Les analystes militaires ont déclaré que la réforme de la conscription n’était guère plus qu’une mesure d’urgence visant à mettre fin à une insuffisance chronique des effectifs militaires, qu’une tentative antérieure de transition vers une force entièrement volontaire n’avait pas permis de combler.
Le ministère de la défense s’est engagé à mettre en œuvre un régime de formation remanié, notamment en abandonnant l’entraînement à la baïonnette, considéré par de nombreux conscrits comme inutile et symbole de la faiblesse de l’armée. À la place, les jeunes recrues suivront des modules modernes de conception américaine, notamment pour les armes telles que les missiles Stinger ou Javelin.
Mais le nouveau programme a été conçu à l’origine pour la force de réserve taïwanaise, en principe importante mais presque entièrement dysfonctionnelle. Les observateurs étrangers et les experts locaux en matière de défense ont également exprimé leur crainte que l’afflux soudain de conscrits n’entraîne de graves goulets d’étranglement dans la formation.
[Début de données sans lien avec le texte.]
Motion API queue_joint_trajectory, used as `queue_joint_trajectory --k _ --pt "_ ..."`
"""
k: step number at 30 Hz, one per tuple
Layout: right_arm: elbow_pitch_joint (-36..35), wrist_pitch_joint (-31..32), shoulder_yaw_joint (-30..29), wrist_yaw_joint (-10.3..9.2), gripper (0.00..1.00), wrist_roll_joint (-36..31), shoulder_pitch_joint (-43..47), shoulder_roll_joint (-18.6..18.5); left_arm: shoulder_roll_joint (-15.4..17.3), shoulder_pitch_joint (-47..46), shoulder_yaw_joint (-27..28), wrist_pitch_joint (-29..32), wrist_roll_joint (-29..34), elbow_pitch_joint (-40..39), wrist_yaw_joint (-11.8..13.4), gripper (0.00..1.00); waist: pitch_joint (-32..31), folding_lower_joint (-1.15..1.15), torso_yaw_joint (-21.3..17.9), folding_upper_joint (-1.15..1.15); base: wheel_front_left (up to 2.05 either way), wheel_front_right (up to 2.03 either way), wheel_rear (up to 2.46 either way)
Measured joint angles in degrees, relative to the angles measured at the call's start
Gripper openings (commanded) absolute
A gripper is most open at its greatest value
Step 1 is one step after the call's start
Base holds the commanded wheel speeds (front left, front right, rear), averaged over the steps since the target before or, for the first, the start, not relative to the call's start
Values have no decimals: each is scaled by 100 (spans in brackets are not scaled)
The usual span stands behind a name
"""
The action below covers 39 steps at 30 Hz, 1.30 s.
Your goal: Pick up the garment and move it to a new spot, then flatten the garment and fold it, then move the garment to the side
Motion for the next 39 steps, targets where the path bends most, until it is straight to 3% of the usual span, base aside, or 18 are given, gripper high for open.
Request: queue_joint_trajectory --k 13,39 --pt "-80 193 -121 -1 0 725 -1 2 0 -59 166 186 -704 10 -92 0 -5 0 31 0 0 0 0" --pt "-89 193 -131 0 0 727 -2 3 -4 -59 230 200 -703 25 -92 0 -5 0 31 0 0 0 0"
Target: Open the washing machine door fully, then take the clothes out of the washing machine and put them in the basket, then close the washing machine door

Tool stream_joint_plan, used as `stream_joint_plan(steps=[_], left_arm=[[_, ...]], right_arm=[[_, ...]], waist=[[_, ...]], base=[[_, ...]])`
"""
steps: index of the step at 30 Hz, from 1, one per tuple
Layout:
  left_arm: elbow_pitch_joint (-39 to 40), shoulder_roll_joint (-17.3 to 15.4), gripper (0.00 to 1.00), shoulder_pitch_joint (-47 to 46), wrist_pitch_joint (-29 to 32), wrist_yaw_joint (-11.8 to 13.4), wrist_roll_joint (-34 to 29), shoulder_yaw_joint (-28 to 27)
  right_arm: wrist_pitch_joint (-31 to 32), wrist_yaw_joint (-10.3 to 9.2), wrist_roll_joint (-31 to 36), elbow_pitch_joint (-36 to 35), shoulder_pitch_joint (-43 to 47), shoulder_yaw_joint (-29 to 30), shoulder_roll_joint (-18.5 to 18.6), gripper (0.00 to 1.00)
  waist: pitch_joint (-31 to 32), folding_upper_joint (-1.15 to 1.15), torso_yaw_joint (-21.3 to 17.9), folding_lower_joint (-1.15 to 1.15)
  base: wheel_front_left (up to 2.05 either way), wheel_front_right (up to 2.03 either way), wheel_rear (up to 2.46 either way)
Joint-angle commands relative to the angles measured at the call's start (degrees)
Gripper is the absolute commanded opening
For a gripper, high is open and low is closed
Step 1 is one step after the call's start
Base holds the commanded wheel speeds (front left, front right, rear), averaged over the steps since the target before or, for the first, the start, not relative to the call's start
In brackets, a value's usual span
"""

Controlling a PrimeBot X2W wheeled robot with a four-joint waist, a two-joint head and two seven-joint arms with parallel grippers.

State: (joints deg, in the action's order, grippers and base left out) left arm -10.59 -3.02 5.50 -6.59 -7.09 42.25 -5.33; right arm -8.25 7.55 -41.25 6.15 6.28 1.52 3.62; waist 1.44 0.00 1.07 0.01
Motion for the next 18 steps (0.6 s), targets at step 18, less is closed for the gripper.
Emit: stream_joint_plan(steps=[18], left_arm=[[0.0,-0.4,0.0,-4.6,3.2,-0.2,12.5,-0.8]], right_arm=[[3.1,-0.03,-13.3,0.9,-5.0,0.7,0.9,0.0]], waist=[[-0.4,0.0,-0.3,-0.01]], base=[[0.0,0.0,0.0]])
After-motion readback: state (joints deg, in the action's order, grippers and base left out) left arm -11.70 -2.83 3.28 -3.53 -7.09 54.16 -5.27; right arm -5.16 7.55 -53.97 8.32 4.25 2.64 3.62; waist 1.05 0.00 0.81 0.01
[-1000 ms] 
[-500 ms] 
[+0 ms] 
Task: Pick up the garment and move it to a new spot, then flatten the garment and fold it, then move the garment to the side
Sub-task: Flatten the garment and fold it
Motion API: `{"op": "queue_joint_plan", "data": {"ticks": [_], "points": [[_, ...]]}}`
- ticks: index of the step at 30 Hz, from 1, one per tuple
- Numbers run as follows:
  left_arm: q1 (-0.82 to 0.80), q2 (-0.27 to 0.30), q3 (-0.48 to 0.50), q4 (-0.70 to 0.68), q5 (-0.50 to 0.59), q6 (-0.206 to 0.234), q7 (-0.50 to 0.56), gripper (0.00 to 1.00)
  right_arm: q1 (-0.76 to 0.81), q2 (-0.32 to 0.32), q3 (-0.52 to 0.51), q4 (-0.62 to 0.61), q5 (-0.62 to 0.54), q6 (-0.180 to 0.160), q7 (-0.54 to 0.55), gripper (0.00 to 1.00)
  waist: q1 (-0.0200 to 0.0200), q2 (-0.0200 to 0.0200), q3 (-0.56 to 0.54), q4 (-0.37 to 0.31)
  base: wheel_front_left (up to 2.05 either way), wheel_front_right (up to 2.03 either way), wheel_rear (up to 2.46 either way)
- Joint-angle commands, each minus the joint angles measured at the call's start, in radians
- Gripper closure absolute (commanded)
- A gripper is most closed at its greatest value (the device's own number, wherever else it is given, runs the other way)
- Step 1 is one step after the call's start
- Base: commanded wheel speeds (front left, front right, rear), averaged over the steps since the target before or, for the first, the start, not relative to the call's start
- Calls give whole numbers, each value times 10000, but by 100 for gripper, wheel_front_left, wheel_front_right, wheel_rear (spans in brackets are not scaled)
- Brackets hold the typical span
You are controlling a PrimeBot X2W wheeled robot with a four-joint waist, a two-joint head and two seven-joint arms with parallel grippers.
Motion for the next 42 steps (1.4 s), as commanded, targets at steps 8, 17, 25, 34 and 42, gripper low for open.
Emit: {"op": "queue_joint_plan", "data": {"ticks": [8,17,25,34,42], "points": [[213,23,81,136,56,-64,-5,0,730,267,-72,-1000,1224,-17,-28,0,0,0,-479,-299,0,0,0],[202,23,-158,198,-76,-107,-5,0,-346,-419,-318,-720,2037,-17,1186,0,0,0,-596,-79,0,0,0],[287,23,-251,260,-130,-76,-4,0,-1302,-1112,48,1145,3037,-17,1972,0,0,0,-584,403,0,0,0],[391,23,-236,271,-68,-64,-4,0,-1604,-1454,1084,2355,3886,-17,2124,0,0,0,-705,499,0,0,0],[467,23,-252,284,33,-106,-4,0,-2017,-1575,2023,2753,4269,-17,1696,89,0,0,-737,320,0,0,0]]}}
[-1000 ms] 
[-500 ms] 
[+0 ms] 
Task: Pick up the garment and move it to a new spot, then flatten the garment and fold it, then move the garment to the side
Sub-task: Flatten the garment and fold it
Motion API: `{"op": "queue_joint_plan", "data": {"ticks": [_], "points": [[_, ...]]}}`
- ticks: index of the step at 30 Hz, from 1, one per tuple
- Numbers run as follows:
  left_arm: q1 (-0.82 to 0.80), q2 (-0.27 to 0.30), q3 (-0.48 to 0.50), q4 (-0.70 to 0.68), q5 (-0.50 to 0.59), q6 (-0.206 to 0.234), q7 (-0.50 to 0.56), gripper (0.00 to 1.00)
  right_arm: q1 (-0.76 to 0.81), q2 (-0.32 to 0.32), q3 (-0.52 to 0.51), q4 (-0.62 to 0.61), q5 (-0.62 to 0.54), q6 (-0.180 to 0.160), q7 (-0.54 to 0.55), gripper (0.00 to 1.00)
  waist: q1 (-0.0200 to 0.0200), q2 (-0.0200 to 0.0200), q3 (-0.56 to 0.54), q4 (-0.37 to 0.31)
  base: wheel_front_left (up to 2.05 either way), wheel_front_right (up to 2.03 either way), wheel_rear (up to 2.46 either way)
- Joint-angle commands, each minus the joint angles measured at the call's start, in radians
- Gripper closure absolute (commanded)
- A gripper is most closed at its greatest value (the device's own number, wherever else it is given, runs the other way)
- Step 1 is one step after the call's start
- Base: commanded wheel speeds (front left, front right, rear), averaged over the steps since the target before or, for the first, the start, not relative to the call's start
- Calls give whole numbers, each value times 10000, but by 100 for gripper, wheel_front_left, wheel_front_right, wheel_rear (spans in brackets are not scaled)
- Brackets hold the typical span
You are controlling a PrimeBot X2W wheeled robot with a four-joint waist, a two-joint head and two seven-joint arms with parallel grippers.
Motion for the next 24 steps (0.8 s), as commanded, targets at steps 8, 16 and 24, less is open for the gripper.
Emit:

« Comment allez-vous assurer tout cela si vous avez soudainement autant de personnes en plus qui arrivent ? ». a déclaré Liao. « Cela soulève des inquiétudes quant au fait que les gens devront à nouveau attendre de nombreux mois avant que leur tour ne vienne. »
Outre la question de savoir si le gouvernement de Tsai peut réaliser ses ambitieux plans de réforme, les experts militaires ont également averti que des questions stratégiques beaucoup plus importantes ne sont pas résolues.
« Je les ai longtemps exhortés à construire une force de défense territoriale, une force qui pourrait opérer comme une guérilla urbaine sous un commandement plus décentralisé, mais ce plan montre très clairement qu’ils ne veulent pas adopter ce concept », a déclaré l’amiral Lee Hsi-ming, ancien chef d’état-major général des forces armées de Taïwan. « Cela signifie également qu’ils n’adoptent pas l’exemple de l’Ukraine ou des États baltes ».
Selon le « concept global de défense » de Lee, l’armée taïwanaise aurait adopté une stratégie asymétrique, abandonnant le fait de suivre la Chine en matière de puissance aérienne ou navale et se concentrant plutôt sur le développement de capacités susceptibles d’exploiter les faiblesses d’une force d’invasion, comme la guérilla. Mais après le départ à la retraite de Lee en juillet 2019, le concept a été édulcoré.
« Nos forces armées continuent désormais de fonctionner avec des concepts de combat traditionnels et sans communiquer clairement une nouvelle stratégie au public », a déclaré un autre général à la retraite.
La délégation américaine a observé un problème similaire, selon des personnes au fait du dossier. « Ils ont constaté que nos militaires sont compétents au niveau tactique, mais manquent de capacités de réflexion stratégique », a déclaré une personne au courant de la question.
Les initiés ont affirmé que Taipei était sur la bonne voie, même si elle était tardive. « Tsai a pris la décision difficile et importante de dire au public que les choses doivent changer et qu’un effort de toute la société est nécessaire pour défendre la patrie », a déclaré le fonctionnaire américain. « Il y aura plus de progrès à partir de là ».